# Ava had a great show - 2 titles! :)



## MyGermanGirls (Dec 23, 2012)

A year ago, I made a post to brag about Ava, who did her first show at 7 months old and brought home her CGC and her first qualifying leg of her CD, with a score of 182.5.

Well, for the last year we've mainly been having fun. I do a lot of classes with Ava and my other GSD, Ilse, and Ava has also been in training for SAR, as a Wilderness Airscenting K9. But, we hadn't done any other shows.

This year, I decided to enter her, again. The show was 2 weeks ago, and Ava was now 19 months old. I entered her in 3 Obedience Novice trials, and 3 Rally Novice Trials. She already had the one leg in Obedience from last year, but I wanted a little breathing room because the Obedience trials made me very nervous :blush:

I NQ'D us on our first OB trial - I double cued her on the recall . But after that I got my act together :crazy:
In the 5 remaining trials, Ava qualified on all of them, AND took the blue ribbon in all 5 
She got a 185.5 and a 188.5 in the OB trials, to finish her CD title.
And, she got a 98, 98, and 100 in the Rally trials, to get her RN title.

We plan to move right on the the Rally Advanced trials, but we will be taking our time in getting ready for the Open Obedience trials.

Very proud of my girl! :wub:
Thanks for looking!

Julie








[/URL][/IMG]








[/URL][/IMG]


----------



## gsdsar (May 21, 2002)

WOW!!! Huge congrats!!! What a good girl!!!!

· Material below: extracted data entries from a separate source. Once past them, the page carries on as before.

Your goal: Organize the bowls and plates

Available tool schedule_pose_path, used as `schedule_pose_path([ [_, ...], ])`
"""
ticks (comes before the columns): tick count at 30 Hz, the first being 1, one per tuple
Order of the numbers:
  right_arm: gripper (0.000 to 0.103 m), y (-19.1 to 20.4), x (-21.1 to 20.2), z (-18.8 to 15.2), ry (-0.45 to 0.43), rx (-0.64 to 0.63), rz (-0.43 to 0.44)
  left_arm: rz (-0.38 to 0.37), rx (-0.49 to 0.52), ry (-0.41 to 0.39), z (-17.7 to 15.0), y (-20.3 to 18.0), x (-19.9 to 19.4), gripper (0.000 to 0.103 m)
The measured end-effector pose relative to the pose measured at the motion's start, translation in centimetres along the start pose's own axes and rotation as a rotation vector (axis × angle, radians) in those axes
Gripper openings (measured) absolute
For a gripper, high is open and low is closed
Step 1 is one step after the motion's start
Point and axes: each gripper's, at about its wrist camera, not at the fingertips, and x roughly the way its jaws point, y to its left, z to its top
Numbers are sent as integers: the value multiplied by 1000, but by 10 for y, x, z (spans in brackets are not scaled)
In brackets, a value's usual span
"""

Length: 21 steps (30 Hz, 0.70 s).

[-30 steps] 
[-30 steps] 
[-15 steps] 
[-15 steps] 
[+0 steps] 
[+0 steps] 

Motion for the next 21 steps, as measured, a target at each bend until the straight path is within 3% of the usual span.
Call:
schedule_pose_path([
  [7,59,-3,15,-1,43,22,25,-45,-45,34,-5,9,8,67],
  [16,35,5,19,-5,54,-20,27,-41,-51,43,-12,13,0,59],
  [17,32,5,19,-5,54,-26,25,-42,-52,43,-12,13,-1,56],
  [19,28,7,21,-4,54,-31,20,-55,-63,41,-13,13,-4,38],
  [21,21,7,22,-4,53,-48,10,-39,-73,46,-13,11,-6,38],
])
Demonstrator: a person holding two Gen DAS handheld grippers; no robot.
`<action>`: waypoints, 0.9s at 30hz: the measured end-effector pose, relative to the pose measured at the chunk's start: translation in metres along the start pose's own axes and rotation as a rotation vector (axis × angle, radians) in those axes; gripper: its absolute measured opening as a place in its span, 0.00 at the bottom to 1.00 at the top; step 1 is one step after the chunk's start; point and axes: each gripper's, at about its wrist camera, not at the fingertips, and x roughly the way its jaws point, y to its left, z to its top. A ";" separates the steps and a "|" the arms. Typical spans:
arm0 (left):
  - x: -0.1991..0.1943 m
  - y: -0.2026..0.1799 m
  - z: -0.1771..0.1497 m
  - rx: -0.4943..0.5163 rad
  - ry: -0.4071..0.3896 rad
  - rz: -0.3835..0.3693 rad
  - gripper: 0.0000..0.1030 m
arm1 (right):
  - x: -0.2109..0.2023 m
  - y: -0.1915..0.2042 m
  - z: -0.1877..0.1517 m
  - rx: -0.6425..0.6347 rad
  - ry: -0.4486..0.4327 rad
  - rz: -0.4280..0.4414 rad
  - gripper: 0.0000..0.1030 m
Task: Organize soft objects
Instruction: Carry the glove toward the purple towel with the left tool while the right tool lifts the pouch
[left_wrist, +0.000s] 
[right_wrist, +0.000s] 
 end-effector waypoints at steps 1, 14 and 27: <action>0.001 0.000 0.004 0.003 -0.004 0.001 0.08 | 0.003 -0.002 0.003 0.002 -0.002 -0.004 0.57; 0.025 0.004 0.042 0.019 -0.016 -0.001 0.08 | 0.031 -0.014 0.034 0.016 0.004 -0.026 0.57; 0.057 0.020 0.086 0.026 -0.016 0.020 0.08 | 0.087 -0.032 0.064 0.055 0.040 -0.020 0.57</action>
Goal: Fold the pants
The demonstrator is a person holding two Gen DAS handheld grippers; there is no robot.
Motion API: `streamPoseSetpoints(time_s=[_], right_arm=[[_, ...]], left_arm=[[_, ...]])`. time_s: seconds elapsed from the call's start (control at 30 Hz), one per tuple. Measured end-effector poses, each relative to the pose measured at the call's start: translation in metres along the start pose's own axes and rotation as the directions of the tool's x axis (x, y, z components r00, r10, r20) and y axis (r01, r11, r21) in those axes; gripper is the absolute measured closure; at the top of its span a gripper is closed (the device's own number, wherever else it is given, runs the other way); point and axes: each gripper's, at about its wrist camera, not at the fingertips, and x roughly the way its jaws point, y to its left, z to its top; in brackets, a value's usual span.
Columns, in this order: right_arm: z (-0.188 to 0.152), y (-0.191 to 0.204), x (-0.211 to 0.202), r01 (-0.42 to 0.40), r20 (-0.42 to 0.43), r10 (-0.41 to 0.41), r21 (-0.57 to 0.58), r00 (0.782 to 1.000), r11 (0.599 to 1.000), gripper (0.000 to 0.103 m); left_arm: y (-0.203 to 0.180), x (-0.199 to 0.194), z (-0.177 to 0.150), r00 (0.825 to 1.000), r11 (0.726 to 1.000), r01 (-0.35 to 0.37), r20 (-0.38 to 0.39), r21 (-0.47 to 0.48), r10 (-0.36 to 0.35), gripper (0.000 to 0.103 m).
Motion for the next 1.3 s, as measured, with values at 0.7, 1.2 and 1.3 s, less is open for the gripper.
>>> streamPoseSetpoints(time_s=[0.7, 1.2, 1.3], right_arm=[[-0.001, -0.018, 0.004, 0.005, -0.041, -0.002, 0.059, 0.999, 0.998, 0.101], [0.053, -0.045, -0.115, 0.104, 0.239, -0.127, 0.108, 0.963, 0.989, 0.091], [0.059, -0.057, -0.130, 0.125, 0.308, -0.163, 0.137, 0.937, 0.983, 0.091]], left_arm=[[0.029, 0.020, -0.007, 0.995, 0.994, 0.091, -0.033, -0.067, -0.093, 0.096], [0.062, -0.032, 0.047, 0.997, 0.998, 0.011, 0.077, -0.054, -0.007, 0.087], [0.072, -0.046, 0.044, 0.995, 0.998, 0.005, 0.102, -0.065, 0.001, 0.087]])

Sent from Petguide.com Free App


----------



## dogfaeries (Feb 22, 2010)

Congratulations!!!


----------



## ksotto333 (Aug 3, 2011)

How great for both of you....congratulations...


----------



## wolfstraum (May 2, 2003)

Awesome!!!!! Congratulations!!!!

Lee


----------



## KathrynApril (Oct 3, 2013)

Grats!!!!


----------



## Dudes mom (Apr 25, 2013)

Way to go Ava!!!


----------



## Loneforce (Feb 12, 2012)

Congratulations to both of you!


----------



## Eiros (Jun 30, 2011)

HI!! Thought that might be you!!!! Ava is a star!


----------



## MaggieRoseLee (Aug 17, 2001)

Wow, well done!!!!


----------



## Franksmom (Oct 13, 2010)

Congrats!!!


----------



## MyGermanGirls (Dec 23, 2012)

Thanks, everyone!!!


----------



## Shade (Feb 20, 2012)

:congratulations: That's awesome


----------



## mcdanfam (Aug 27, 2013)

Congrats.....


Sent from Petguide.com Free App


----------



## JackandMattie (Feb 4, 2013)

Congratulations, Julie!! Good girl, Ava!!

Y'all are an inspiration. Keep it up 


Sent from Petguide.com Free App


----------



## Darthvader (Jan 24, 2014)

Congratulations


----------



## Daisy&Lucky's Mom (Apr 24, 2011)

Congrats to you and Ava. Ava you rock.


----------



## LaRen616 (Mar 4, 2010)

Congrats!


----------